» How to complete this task
A copy is needed of each line in the records that has the word "thumb".

» Data for the task
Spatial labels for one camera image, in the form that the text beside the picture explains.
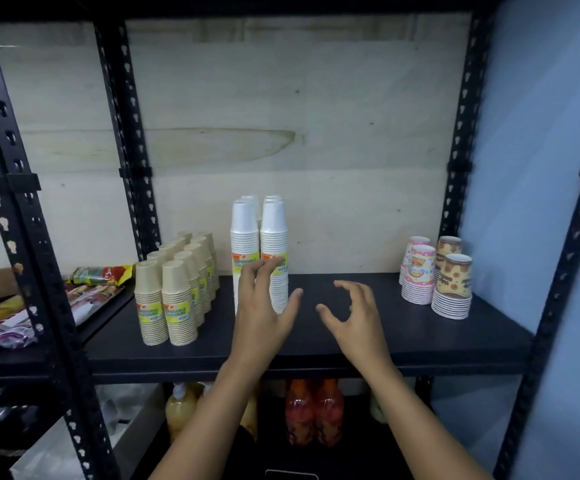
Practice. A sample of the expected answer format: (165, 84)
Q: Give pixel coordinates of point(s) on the person's right hand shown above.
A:
(362, 334)

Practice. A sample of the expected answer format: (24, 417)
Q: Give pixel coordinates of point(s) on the person's left hand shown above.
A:
(257, 324)

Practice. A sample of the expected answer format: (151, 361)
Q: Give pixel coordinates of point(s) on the person's right thumb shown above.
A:
(329, 317)

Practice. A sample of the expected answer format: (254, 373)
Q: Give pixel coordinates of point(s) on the person's left thumb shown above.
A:
(292, 302)

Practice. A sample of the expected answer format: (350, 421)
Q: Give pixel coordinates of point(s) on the person's right forearm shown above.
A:
(415, 429)

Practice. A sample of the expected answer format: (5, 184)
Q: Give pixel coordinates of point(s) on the person's left forearm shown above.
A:
(210, 424)

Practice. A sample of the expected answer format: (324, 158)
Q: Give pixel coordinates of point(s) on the white paper cup stack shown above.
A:
(245, 229)
(274, 229)
(273, 198)
(253, 200)

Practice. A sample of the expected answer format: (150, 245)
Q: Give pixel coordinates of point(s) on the red drink bottle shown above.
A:
(300, 412)
(330, 412)

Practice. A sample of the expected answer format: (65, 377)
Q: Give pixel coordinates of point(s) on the pink patterned cup stack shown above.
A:
(415, 241)
(420, 274)

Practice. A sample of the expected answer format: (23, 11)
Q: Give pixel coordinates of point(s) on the pale green bottle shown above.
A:
(377, 409)

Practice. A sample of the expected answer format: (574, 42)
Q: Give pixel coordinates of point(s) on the rows of brown cup stacks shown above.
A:
(177, 299)

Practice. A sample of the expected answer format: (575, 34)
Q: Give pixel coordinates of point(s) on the orange juice bottle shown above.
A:
(250, 419)

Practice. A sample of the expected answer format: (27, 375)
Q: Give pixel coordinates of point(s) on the brown patterned cup stack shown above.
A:
(449, 244)
(454, 289)

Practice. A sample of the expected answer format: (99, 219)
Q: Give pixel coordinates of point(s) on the yellow juice bottle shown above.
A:
(180, 409)

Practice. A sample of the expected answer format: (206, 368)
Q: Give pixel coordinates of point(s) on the black box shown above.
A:
(290, 475)

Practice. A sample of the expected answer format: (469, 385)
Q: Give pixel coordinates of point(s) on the light plywood back panel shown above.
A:
(290, 119)

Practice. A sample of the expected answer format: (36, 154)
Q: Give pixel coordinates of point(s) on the green and red snack packet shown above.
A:
(102, 274)

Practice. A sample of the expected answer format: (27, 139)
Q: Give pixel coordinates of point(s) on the long brown snack packet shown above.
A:
(92, 297)

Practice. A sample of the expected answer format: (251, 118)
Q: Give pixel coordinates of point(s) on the white plastic bag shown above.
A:
(119, 409)

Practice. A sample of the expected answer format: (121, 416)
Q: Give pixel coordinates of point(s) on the black metal shelving rack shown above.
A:
(560, 294)

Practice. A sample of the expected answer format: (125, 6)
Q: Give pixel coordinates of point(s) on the black round pan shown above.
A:
(7, 419)

» Expected answer
Q: Give pixel coordinates of point(s) on the person's right thumb shown above.
Q: Give pixel coordinates of point(s) on the person's left thumb shown above.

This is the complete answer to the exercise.